Let $Y$ be another Polish space, and consider the product map $$M(X) \times M(Y) \ni (\mu, \nu) \mapsto \mu \times \nu \in M(X \times Y)$$ where $\mu \times \nu$ is the product measure.

Is this map continuous with respect to the weak topologies?

If not, what about the special case where $X,Y$ are compact metric spaces?

A positive answer would also give a positive answer to Is a specific sequentially closed subset of $M([0,1])$ closed?

In the compact case, we can use the Stone-Weierstrass theorem to show that the map is sequentially continuous. Let $\mu_n \to \mu_0$, $\nu_n \to \nu_0$ be weakly convergent sequences. It is sufficient to show that for arbitrary $f \in C(X \times Y)$, we have $\int f \,d(\mu_n \times \nu_n) \to \int f\,d(\mu_0 \times \nu_0)$. Thanks to the uniform boundedness principle, we can find a constant $C$ such that $\|\mu_n\|, \|\nu_n\| \le C$. By the Stone-Weierstrass theorem, for any $\epsilon > 0$ we can find functions $g_1, \dots, g_k \in C(X)$ and $h_1,\dots, h_k \in C(Y)$ such that if we set $\tilde{f}(x,y) = g_1(x) h_1(y) + \dots + g_k(x) h_k(y)$, then we have $\|f - \tilde{f}\|_\infty < \epsilon$.

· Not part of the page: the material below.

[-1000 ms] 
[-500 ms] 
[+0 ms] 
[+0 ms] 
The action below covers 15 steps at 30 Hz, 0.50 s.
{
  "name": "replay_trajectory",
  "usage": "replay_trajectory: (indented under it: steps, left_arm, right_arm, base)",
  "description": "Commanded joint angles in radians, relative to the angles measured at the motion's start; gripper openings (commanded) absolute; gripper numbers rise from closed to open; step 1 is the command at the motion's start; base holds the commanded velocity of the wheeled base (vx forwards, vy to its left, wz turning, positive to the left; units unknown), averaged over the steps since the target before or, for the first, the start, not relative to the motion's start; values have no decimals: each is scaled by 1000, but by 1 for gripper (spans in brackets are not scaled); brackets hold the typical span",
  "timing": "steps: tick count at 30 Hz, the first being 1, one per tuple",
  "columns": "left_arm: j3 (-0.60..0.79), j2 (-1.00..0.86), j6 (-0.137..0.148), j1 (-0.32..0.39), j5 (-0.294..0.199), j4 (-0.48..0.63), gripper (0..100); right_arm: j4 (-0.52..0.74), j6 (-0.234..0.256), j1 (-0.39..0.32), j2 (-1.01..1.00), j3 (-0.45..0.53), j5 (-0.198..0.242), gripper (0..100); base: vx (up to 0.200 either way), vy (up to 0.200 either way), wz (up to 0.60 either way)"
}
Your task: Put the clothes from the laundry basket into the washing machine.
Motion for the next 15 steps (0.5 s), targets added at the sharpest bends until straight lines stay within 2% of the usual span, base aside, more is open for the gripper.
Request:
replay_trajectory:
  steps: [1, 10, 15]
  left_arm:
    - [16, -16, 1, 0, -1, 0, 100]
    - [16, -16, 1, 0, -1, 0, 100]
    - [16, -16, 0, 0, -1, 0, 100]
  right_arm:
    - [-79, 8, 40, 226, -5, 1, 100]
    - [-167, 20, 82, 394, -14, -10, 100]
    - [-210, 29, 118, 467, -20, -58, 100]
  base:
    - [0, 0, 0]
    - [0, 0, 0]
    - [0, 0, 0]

Now for any $n$ we have $\left|\int (f- \tilde{f})\,d(\mu_n \times \nu_n)\right| < C^2 \epsilon$, and we also have $$\begin{align*} \int \tilde{f} \,d(\mu_n \times \nu_n) &= \int (g_1(x) h_1(y) + \dots + g_k(x) h_k(y)) \,d(\mu_n \times \nu_n)(x,y) \\ &= \int g_1\,d\mu_n \int h_1\,d\nu_n + \dots + \int g_k\,d\mu_n \int h_k\,d\nu_n \\ &\to \int g_1\,d\mu_0 \int h_1\,d\nu_0 + \dots + \int g_k\,d\mu_0 \int h_k\,d\nu_0 \\ &= \int \tilde{f}\,d(\mu_0 \times \nu_0) \end{align*}$$ so by a standard triangle inequality argument we conclude $\int f\,d(\mu_n \times \nu_n) \to \int f\,d(\mu \times \nu)$. This shows sequential continuity, but of course full continuity does not follow. (We cannot use the same argument with nets, because the uniform boundedness argument breaks down: a weak-* convergent net of linear functionals is not necessarily pointwise bounded.)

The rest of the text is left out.